Biology:Bromoperoxidase
Bromoperoxidases are enzymes that catalyse the bromination of hydrocarbons. The enzymes accomplish this reaction via the following reaction:
- RH + Br− + 1/2 H2O2 → RBr + H2O
Related chloroperoxidase enzymes effect chlorination.
In the nomenclature of haloperoxidase, bromoperoxidases classically are unable to oxidize chloride at all. For example, eosinophil peroxidase appears to prefer bromide over chloride, yet is not considered a bromoperoxidase because it is able to use chloride.

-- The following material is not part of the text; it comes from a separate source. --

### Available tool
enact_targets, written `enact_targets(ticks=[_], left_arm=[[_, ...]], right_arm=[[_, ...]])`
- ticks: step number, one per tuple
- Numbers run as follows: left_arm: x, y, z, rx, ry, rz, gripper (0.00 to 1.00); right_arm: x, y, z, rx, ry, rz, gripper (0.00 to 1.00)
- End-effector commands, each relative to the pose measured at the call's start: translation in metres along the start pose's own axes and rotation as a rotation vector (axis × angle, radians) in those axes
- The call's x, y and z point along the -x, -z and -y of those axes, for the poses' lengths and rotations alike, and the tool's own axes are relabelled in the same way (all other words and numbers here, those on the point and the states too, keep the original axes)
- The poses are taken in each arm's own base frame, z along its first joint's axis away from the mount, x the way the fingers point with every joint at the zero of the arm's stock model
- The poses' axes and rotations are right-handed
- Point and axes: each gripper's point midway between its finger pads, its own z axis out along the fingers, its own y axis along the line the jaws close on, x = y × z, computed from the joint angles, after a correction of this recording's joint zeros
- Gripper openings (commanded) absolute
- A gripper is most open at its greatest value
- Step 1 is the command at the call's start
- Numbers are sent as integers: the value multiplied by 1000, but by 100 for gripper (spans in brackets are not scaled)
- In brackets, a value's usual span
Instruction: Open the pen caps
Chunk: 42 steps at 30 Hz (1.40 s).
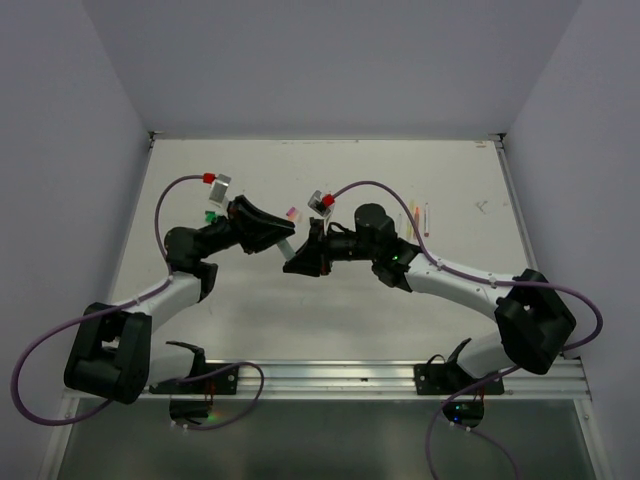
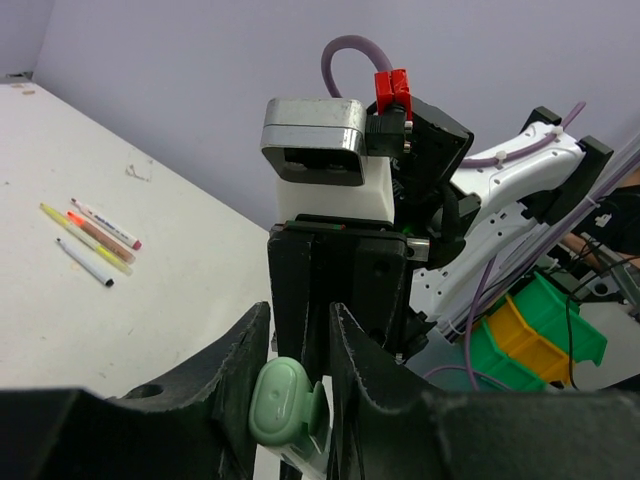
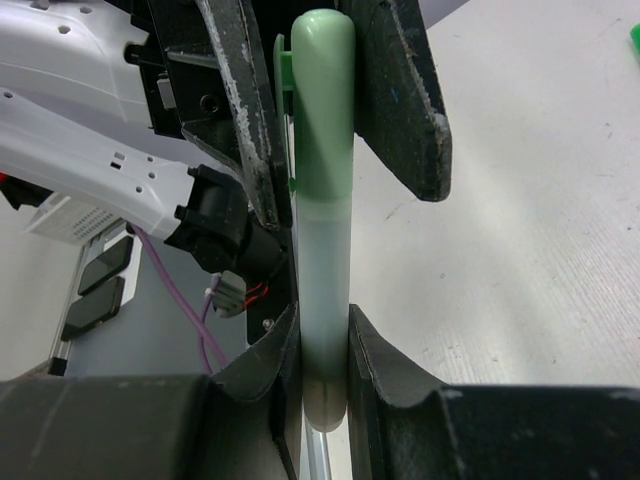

The bromoperoxidase enzymes belongs to the family of oxidoreductases, specifically those acting on a peroxide as acceptor peroxidases and haloperoxidase.
The bromoperoxidases found in marine algae feature vanadium at the active site (see vanadium bromoperoxidase). Otherwise vanadium is unusual cofactor in biology.[1] By virtue of this family of enzymes, a variety of brominated natural products have been isolated from marine sources.
Murex spp. snails have a bromoperoxidase used to produce Tyrian purple dye. The enzyme is very specific to bromide and physically stable, but has not been characterized as to its active site metal.
References
- ↑ Butler, A., "Vanadium haloperoxidases", Current Opinion in Chemical Biology, 1998, 2, 279-285.